Pero no paramos. Enseñar es mi pasión, y esto es la lección dos. Lo tumbo en la alfombra persa, suave bajo mi espalda. Ahora él manda. Me abre las piernas, su lengua en mi concha, lamiendo mis labios hinchados, chupando el clítoris como caramelo. Saboreo mi propio jugo en su boca cuando lo beso después. "Sabrosa, profe", dice riendo, y me penetra de nuevo, misionero profundo. Sus embestidas son ritmadas, golpeando mi punto G, el sonido húmedo obsceno. Siento cada vena, cada pulso. Mis piernas tiemblan, uñas en su espalda dejando surcos rojos.

El clímax nos parte otra vez. Él se sale a tiempo, pintándome la panza de leche espesa, caliente. Caemos exhaustos, su peso cómodo sobre mí. El corazón nos martillea juntos, piel pegajosa. Afuera, el tráfico de la Condesa zumba lejano, pero aquí solo existimos nosotros. Huele a jazmín del balcón mezclado con nuestro aroma íntimo.

Después, envueltos en una cobija, con cervezas frías de la refri, hablamos. "Neta, Laura, tus clases son lo mejor que me ha pasado", dice, besándome la sien. Yo río, mi cabeza en su pecho velludo.

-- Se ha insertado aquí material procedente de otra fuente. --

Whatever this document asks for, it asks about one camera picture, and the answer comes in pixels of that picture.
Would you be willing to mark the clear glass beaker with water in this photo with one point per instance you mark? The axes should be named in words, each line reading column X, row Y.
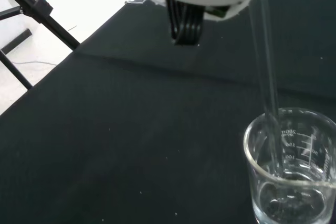
column 291, row 197

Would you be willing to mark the clear cloth clip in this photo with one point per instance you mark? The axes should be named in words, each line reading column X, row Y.
column 136, row 0

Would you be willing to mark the black bench cloth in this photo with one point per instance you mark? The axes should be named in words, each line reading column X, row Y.
column 131, row 129

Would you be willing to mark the black tripod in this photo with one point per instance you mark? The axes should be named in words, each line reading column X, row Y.
column 40, row 7

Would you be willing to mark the black floor bar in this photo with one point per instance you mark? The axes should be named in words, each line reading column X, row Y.
column 17, row 41

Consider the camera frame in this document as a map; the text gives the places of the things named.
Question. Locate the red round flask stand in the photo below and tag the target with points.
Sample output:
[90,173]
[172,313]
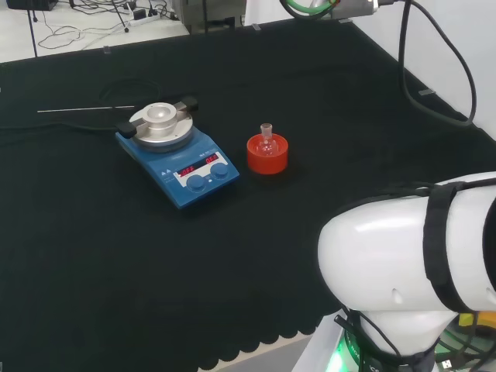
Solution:
[267,162]

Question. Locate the black bench cloth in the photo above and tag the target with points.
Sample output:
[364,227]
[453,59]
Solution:
[116,252]

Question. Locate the thin steel probe rod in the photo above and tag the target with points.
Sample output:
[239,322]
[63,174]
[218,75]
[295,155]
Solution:
[77,109]

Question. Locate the black stand pole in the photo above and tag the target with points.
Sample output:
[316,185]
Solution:
[33,35]

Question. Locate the pale grey base plate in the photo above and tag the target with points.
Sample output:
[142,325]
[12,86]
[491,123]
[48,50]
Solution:
[317,348]

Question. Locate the white power strip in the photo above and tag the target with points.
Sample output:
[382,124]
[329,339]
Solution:
[139,15]

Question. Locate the yellow stop button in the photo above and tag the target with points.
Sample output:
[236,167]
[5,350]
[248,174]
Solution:
[467,318]

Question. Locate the heater with blue base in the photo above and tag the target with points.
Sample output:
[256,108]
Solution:
[174,170]

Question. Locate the grey cabinet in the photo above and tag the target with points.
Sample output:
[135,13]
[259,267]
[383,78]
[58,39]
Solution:
[209,15]

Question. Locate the clear glass round-bottom flask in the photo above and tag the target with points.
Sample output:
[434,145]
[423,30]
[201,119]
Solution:
[266,129]

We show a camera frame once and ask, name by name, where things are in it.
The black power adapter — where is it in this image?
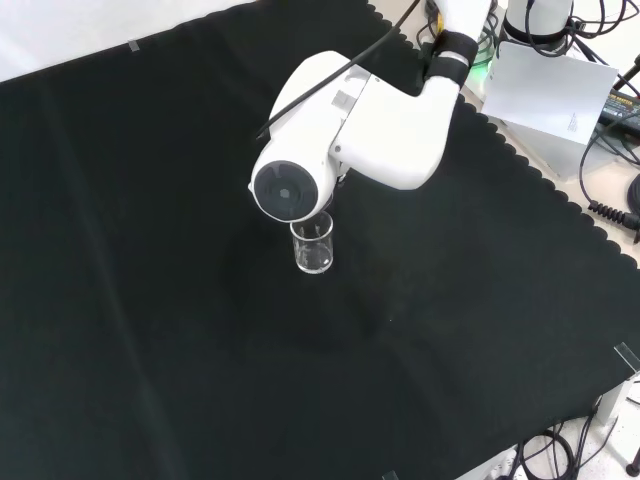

Enseñar es mi pasión, y ahora sé que puede ser esto: carne, sudor, conexión pura.
No hay arrepentimientos, solo promesas de más lecciones. Él se viste lento, robándome besos. "Mañana, ¿misma hora?". "Órale, carnal. Prepárate para lo que te voy a enseñar". La puerta se cierra, y yo me quedo sonriendo, el cuerpo zumbando, lista para la próxima pasión.